Up to and including the line that contains "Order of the", repeat each line of the data exactly, starting from the first.

- _Supplied data_:
------------------------
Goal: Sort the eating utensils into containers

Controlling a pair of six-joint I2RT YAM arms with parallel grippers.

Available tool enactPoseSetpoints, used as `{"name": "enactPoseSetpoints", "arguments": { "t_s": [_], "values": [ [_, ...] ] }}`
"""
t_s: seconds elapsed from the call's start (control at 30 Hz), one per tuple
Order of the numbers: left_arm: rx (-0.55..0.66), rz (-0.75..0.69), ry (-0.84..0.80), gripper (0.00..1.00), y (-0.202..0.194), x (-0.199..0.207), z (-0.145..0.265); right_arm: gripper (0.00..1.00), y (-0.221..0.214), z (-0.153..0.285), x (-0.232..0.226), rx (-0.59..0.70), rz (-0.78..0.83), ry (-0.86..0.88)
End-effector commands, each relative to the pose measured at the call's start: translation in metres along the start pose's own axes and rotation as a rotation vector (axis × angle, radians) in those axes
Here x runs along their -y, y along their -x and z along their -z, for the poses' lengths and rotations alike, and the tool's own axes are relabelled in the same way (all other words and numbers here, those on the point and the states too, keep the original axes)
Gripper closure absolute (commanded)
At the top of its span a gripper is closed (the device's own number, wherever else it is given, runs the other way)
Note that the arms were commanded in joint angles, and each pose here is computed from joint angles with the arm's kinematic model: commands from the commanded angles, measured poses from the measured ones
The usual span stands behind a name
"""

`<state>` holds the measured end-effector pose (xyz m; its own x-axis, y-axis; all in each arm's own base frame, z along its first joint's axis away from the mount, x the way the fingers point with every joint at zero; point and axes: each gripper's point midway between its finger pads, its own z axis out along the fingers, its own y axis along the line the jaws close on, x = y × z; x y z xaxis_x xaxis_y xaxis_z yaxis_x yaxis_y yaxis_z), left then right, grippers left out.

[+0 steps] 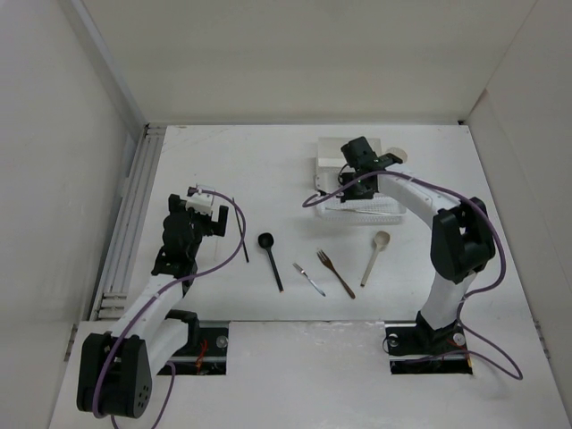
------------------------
- _The answer_:
Goal: Sort the eating utensils into containers

Controlling a pair of six-joint I2RT YAM arms with parallel grippers.

Available tool enactPoseSetpoints, used as `{"name": "enactPoseSetpoints", "arguments": { "t_s": [_], "values": [ [_, ...] ] }}`
"""
t_s: seconds elapsed from the call's start (control at 30 Hz), one per tuple
Order of the numbers: left_arm: rx (-0.55..0.66), rz (-0.75..0.69), ry (-0.84..0.80), gripper (0.00..1.00), y (-0.202..0.194), x (-0.199..0.207), z (-0.145..0.265); right_arm: gripper (0.00..1.00), y (-0.221..0.214), z (-0.153..0.285), x (-0.232..0.226), rx (-0.59..0.70), rz (-0.78..0.83), ry (-0.86..0.88)

There's nothing else to the answer.